→ DATA SHOWN:
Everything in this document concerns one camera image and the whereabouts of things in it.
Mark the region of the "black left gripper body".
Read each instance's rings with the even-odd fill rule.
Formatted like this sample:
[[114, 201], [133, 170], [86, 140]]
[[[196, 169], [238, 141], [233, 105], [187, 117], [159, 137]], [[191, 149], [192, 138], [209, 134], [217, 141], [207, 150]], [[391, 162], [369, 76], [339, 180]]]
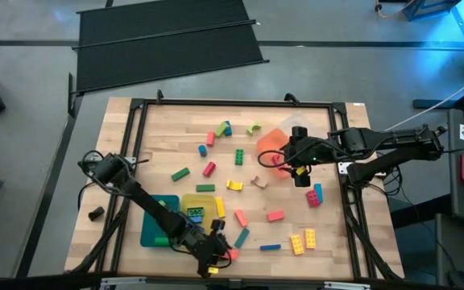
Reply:
[[222, 256], [227, 256], [230, 249], [225, 235], [221, 232], [206, 234], [198, 227], [187, 228], [175, 237], [177, 246], [185, 247], [199, 263], [217, 264]]

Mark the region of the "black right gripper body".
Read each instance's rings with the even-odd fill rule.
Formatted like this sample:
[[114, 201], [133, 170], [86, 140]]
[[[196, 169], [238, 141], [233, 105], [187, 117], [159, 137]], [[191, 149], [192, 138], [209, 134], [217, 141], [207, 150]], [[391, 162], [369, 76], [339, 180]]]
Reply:
[[298, 168], [322, 164], [322, 143], [319, 138], [291, 136], [286, 145], [286, 171], [296, 174]]

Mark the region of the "pink studded toy brick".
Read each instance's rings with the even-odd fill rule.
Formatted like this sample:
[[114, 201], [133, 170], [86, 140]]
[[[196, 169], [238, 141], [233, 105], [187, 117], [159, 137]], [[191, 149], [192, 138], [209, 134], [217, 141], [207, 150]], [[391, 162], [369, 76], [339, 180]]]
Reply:
[[321, 204], [315, 190], [308, 191], [305, 197], [310, 208], [318, 207]]

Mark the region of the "clear plastic bin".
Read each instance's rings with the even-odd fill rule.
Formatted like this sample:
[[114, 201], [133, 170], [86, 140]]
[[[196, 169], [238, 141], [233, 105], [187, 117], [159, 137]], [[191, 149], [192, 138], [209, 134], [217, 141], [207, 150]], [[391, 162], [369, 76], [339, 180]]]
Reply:
[[287, 135], [292, 134], [294, 126], [302, 126], [308, 130], [308, 136], [324, 138], [328, 130], [321, 127], [319, 122], [314, 122], [311, 118], [304, 115], [303, 112], [297, 111], [284, 119], [278, 127]]

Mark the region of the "yellow translucent plastic bin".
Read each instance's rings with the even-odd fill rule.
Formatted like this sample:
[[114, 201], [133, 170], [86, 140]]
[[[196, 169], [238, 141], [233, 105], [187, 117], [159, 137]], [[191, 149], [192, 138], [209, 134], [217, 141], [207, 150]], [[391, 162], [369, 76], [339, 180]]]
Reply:
[[180, 211], [186, 215], [189, 215], [189, 208], [200, 207], [203, 209], [203, 217], [202, 223], [199, 223], [199, 226], [209, 234], [211, 232], [212, 221], [218, 219], [214, 196], [205, 194], [185, 194], [181, 198]]

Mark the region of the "orange translucent plastic bin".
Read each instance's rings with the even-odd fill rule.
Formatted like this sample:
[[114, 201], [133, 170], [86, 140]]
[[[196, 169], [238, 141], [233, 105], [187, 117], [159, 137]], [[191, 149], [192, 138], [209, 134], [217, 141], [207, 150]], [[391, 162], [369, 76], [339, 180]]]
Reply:
[[[261, 137], [256, 143], [257, 154], [260, 155], [265, 151], [280, 151], [289, 141], [289, 137], [278, 128], [270, 131]], [[271, 158], [277, 153], [268, 152], [261, 156], [260, 160], [265, 165], [273, 165]]]

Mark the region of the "teal plastic bin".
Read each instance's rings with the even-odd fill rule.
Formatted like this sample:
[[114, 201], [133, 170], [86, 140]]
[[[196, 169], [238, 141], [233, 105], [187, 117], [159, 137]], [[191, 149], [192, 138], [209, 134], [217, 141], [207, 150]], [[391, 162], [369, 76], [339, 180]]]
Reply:
[[[158, 202], [162, 201], [172, 211], [178, 212], [180, 210], [180, 198], [177, 195], [152, 195], [152, 197]], [[160, 229], [155, 219], [145, 212], [143, 214], [140, 245], [142, 247], [156, 247], [154, 246], [155, 237], [167, 237], [167, 235]]]

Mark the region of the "small black object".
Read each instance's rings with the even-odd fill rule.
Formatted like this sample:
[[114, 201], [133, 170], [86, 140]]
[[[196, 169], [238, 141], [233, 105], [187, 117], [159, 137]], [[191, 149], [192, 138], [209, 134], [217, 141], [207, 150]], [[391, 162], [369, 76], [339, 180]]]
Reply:
[[90, 211], [88, 213], [88, 219], [91, 222], [95, 222], [98, 218], [105, 214], [105, 209], [102, 206], [98, 206], [96, 209]]

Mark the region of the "black partition panel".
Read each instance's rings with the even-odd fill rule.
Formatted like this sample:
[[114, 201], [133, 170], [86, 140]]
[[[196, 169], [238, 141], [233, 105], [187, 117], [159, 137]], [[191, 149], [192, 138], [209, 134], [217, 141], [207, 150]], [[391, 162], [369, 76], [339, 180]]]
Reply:
[[77, 92], [262, 64], [242, 0], [157, 0], [80, 13]]

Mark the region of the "computer mouse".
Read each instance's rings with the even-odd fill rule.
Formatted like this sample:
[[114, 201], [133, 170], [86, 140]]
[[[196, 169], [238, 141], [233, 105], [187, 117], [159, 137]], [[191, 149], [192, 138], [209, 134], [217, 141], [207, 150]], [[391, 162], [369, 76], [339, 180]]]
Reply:
[[464, 289], [464, 271], [450, 270], [447, 273], [447, 280], [450, 286]]

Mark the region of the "black aluminium table frame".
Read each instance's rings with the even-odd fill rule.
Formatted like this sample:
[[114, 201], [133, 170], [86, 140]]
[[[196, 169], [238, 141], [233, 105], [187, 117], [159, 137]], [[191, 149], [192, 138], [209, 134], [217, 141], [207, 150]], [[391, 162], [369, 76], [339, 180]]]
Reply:
[[[177, 195], [180, 201], [185, 194], [222, 197], [228, 243], [234, 243], [242, 230], [234, 212], [244, 212], [250, 233], [239, 249], [238, 259], [221, 265], [219, 278], [266, 282], [353, 279], [336, 166], [313, 168], [311, 181], [321, 184], [324, 202], [310, 208], [305, 188], [297, 188], [291, 178], [280, 179], [273, 169], [258, 164], [256, 143], [297, 111], [319, 122], [328, 132], [334, 127], [367, 127], [370, 123], [363, 104], [304, 102], [295, 106], [278, 101], [270, 106], [265, 101], [163, 99], [137, 110], [134, 121], [128, 122], [130, 106], [131, 100], [124, 97], [108, 101], [96, 143], [98, 151], [107, 154], [126, 149], [137, 153], [137, 179], [152, 195]], [[230, 122], [232, 135], [216, 136], [214, 145], [207, 147], [207, 134], [215, 133], [225, 121]], [[249, 136], [247, 128], [255, 122], [262, 127]], [[200, 145], [205, 145], [206, 157], [200, 156]], [[244, 150], [243, 165], [234, 164], [236, 149]], [[216, 168], [212, 176], [205, 177], [202, 173], [209, 162], [214, 162]], [[172, 181], [171, 175], [182, 168], [188, 168], [190, 173]], [[251, 183], [255, 176], [267, 182], [265, 189]], [[242, 191], [229, 190], [228, 180], [242, 182]], [[197, 184], [214, 184], [215, 191], [199, 193]], [[267, 214], [277, 210], [284, 211], [284, 219], [269, 222]], [[316, 231], [315, 249], [305, 246], [306, 229]], [[301, 236], [302, 255], [293, 254], [293, 234]], [[269, 244], [281, 244], [281, 249], [259, 249]]]

→ YOUR TASK: What lines in the records above include the string "black"? Copy each one.

→ EXERCISE RESPONSE:
Mark the region of the "black left gripper body".
Mark the region of the "black right gripper body".
Mark the region of the "small black object".
Mark the region of the "black partition panel".
Mark the region of the "black aluminium table frame".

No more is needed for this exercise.